Keynote Talks

The keynotes at BMVC will be delivered on the mornings of Tuesday September 4, and Wednesday September 5. Further information on scheduling is available on the conference programme.

People in Motion: Pose, Action and Communication

Prof. Stan Sclaroff
Boston University, MA
Tuesday 4th September

This talk will give an overview of some of the research in the Image and Video Computing Group at Boston University related to tracking, analysis, recognition and retrieval of images and video based on humans and their actions. First, efficient methods for inference of human pose will be presented. Linearly augmented tree models are proposed that enable efficient scale and rotation invariant matching. In another approach, articulated pose estimation with loopy graph models is made efficient via a branch-and-bound strategy for finding the globally optimal pose. Second, methods for learning human action models from Web images and video will be presented; the methods require no human intervention other than the action keywords to be used to form text queries to Web image and video search engines. A Multiple Instance Learning framework for exploiting properties of the scene, objects, and humans in video is also proposed. Third, work towards automatic recognition and retrieval of American Sign Language (ASL) in video databases will be presented. The goal is to enable users to search ASL video content simply by video-recording a query sign and relying on computer-based sign-recognition for lookup.

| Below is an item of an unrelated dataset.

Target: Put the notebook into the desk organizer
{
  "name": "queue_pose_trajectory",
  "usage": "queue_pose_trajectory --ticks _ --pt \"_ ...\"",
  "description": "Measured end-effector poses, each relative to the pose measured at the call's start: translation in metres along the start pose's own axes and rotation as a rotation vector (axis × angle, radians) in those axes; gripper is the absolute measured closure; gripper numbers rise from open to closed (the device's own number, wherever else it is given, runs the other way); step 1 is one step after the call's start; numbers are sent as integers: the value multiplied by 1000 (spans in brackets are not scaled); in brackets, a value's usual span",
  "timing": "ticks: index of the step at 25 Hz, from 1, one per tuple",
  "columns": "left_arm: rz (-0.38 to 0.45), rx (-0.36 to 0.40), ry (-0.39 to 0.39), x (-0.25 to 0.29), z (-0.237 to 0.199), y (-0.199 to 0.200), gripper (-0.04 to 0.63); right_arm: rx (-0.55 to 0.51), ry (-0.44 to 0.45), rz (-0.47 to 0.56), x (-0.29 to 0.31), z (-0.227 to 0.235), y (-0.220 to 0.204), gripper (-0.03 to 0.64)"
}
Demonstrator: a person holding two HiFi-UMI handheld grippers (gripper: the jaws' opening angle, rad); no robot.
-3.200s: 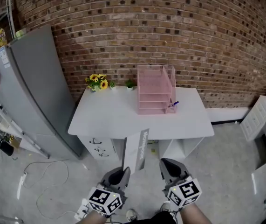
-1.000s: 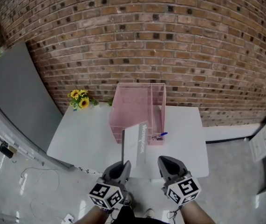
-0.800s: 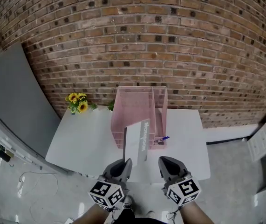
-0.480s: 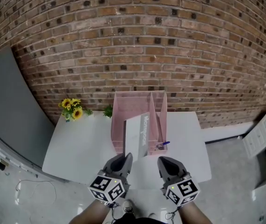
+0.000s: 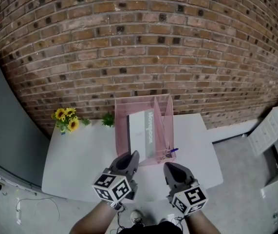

Collaborators in these works include (in alphabetical order): Vassilis Athitsos, Nazl. .kizler-Cinbi., Hao Jiang, He Kun, Shugao Ma, Carol Neidle, Joan Poole-Nash, Ashwin Thangali, Tai-peng Tian, and others.


Visual Tracking in the 21st Century

Prof Jiri Matas
Czech Technical University (CTU), Prague

Tuesday 4th September

Visual tracking is an old area that has recently seen a surge in activity. The interest has been fueled by progress in related fields like detection, segmentation and optic flow as well as by application-driven demand and the increase in the available computing power.

The published tracking methods differ in many aspects such as the speed, the complexity of the model of the tracked entity, the (geometric) transformations assumed, the mode of operation (casual and non-causal), the ability to adapt and learn, the robustness to occlusion and assumptions about the observer. I will review the dataset used in recent publications and show that the "tracker space" is still wide open with large areas to be explored.

I will then present three trackers developed by me and my collaborators that operate at very different points in the speed-robustness-flexibility space that are close to the "convex hull" of published methods: the TLD tracker, the Flock-of-Trackers and the Zero-Shift-Point tracker. I will focus on a common aspect shared by the trackers: mechanisms for prediction and handling of tracking errors. Such mechanisms contribute to tracker robustness, which will be demonstrated live.